I am a Garrett fan, been using them for about 50+ years and have worn out 3, I'm using an Ace 250 right now and it does an excellent job.
Now for the fun part, a couple years ago I sponsored a detector hunt for MineLab days, they furnished me with a lot of stuff including a small foldup detector. I made a lot of targets for the hunt including a detector with 1/8th inch welding rod, a 5/16th nut, and flat washer for the coil set, I buried it about 8" deep under some dirt and rocks, this was my top prize, OK. I had 22 people show up and almost all the prizes gone except the grand prize, then a guy I've for a long time comes up and asked what this funny thing was he had found with his MineLab detector. We, and MineLab, had a good laugh about using a MineLab detector to find a target for a MineLab detector grand prize, and everyone else walked over the target a bunch of times.

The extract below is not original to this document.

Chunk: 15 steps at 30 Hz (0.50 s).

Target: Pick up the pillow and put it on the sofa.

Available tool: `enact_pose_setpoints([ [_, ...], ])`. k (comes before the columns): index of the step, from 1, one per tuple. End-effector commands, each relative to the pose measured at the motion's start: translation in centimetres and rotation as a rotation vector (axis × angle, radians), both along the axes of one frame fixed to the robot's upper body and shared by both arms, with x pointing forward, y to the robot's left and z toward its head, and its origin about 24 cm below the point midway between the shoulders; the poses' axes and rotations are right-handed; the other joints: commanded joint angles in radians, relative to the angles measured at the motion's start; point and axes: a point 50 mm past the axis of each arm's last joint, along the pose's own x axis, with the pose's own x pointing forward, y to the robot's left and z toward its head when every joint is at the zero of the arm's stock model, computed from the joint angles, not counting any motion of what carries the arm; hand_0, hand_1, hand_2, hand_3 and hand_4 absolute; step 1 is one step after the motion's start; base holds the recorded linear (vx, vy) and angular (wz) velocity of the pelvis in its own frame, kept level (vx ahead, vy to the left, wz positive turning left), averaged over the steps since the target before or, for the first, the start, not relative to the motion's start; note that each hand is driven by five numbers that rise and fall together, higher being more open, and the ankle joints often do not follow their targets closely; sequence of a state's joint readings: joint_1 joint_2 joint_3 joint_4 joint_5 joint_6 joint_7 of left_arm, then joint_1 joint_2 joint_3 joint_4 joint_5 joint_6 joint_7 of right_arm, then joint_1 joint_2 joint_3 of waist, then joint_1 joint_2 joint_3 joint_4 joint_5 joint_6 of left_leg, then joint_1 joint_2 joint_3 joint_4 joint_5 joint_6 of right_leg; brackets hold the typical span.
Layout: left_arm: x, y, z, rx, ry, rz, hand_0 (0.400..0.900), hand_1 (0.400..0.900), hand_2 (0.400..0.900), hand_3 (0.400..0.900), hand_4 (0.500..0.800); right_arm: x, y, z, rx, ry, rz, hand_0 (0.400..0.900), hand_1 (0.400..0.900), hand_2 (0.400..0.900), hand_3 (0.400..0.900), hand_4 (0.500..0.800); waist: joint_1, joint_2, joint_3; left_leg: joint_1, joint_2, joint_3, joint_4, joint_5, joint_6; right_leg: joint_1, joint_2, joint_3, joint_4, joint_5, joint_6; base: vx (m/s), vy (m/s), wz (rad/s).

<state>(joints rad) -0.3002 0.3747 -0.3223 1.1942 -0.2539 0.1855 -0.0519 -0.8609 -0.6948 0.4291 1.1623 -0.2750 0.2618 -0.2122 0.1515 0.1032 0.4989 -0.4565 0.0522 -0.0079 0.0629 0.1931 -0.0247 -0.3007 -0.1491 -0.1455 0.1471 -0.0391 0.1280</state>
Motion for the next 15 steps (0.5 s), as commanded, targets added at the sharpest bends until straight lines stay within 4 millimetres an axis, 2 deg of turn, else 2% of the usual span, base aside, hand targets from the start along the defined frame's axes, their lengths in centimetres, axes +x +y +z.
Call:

I guess the main thing to learn is take a bunch of different metal objects, put them in ziplock bags, bury them at different depths, and the same distance from some place like a wall, fence, etc, about 10 ft apart, and mark the spot with some type of sign, grade stake, survey flag, or? and practice, practice, practice until you learn what your detector is telling you. DO NOT dig up your targets, that's what the flags are for, what it is, how deep it is, etc. This is how I do detector classes. Hope this helps you have a lot of fun, good detecting, less frustration, and be able to help friends get started too.
DON'T forget to fill any holes back in before you leave the spot, and replace the turf if there is any. This is not only considerate of the land owner, but shows respect for others so they don't get hurt falling, and have a healthy respect for us detectorists. A good rule of thumb has been not to spend over $100 per inch of depth for a detector, some times you can get a decent machine at yard sales and pawn shops, get something that's fairly simple to learn and use, too many people buy the biggest, bestest high dollar machine, that some saleperson sells them, then find out that it is so complicated that they don't understand it, so it goes in the closet and never sees daylight again, keep it simple and not too expensive, you can always upgrade later as your experience gets better.